Supreme Court refuses to hear appeal by Brian Meehan over Veronica Guerin murder
The Supreme Court has refused to hear an appeal by Dubliner Brian Meehan over the rejection of his claim his conviction for the murder of journalist Veronica Guerin was a miscarriage of justice.
In a published determination, a three judge Supreme Court ruled Meehan had not met the necessary criteria for an appeal to the Supreme Court.
Mr Justice Frank Clarke, Mr Justice John MacMenamin and Ms Justice Elizabeth Dunne ruled he had not shown the proposed appeal involved a matter of general public importance or that it was necessary, in the interests of justice, to permit an appeal.
Meehan sought an appeal against the Court of Appeal’s April 2016 judgment refusing to certify his conviction of the June 1996 murder of Ms Guerin was a miscarriage of justice.
The Director of Public Prosecutions had argued the grounds of appeal, on the facts of Meehan’s case, were “unstateable”.
Meehan was convicted in 1999 after a 31 day trial before the non-jury Special Criminal Court of Ms Guerin's murder and other offences involving firearms and drugs.
The prosecution case was that Meehan (48), from Crumlin, Dublin, was the driver of a motorcycle which pulled up alongside Ms Guerin’s car on the Naas Road, Dublin on June 26th 1996. She died after the pillion passenger shot her.
Meehan subsequently lost appeals against his conviction to the Court of Appeal and Supreme Court.
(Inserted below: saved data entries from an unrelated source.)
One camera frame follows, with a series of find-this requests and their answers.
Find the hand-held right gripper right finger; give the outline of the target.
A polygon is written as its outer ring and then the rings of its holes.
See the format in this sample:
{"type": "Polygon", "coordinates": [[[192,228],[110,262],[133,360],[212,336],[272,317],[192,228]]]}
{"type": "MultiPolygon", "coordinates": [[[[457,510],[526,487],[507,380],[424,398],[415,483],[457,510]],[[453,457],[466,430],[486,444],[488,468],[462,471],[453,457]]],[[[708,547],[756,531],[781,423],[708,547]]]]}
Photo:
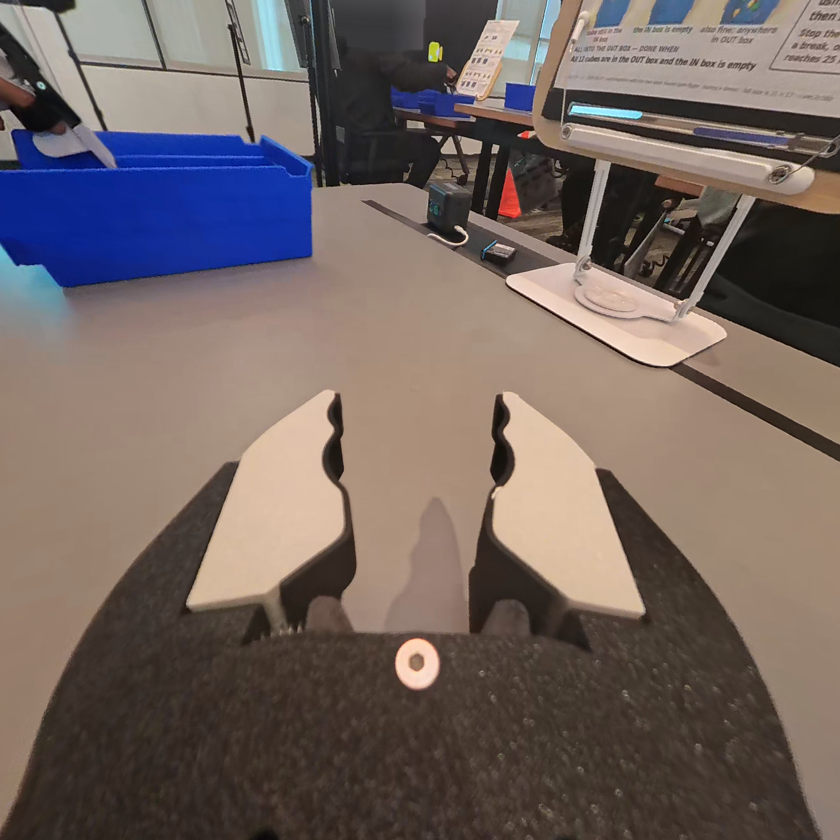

He applied in 2015 to have his conviction certified a miscarriage of justice on grounds concerning whether evidence used in John Gilligan’s trial for the murder of Ms Guerin, of which charge Gilligan was acquitted, was properly disclosed to his lawyers and, if so, whether his lawyers failed to fully appreciate its significance.
Last year, the Court of Appeal (COA) ruled the evidence was properly disclosed to Meehan and his legal team. It also held the significance of the material was fully appreciated by, at the very latest, when his appeal against conviction was before the Court of Criminal Appeal in 2003.
In its determination, the Supreme Court said the “scattergun” approach to this application for a further appeal made it more difficult to establish if the 2016 COA decision contained errors.
There was no appeal against the COA finding that evidence was properly disclosed to Meehan’s side, it noted.
This application referred to alleged inconsistent or different approaches by two different divisions of the SCC in the Meehan and Gilligan cases concerning the credibility of evidence of a key witness, it said.
The notice of appeal did not make clear what relevance that might have to the issues in this case, it said. The SCC decisions were known of for some 15 years and it was “by no means clear” what legal consequences of any possible appeal would flow from the different approaches taken to the witness evidence.
In the circumstances, the Supreme Court would adopt the approach of the Court of Appeal to this application, which was to establish if there was any new, or newly discovered fact, that could establish a miscarriage of justice.
The Court of Appeal had decided all facts had been disclosed to Meehan and his lawyers during his trial or appeal proceedings, it said. Meehan had also provided no reasonable explanation for his failure to adduce evidence on those facts.
The fact Meehan’s side applied, at the time of his appeal against conviction, to admit new facts provided cogent evidence to suggest the significance of those facts was “well appreciated”, it said. That application to admit new facts was not proceeded with.
No specific issue of any clarity was raised to show the Court of Appeal was wrong in its approach and there was no new, or no newly discovered, fact that could allow a miscarriage of justice be established, it ruled.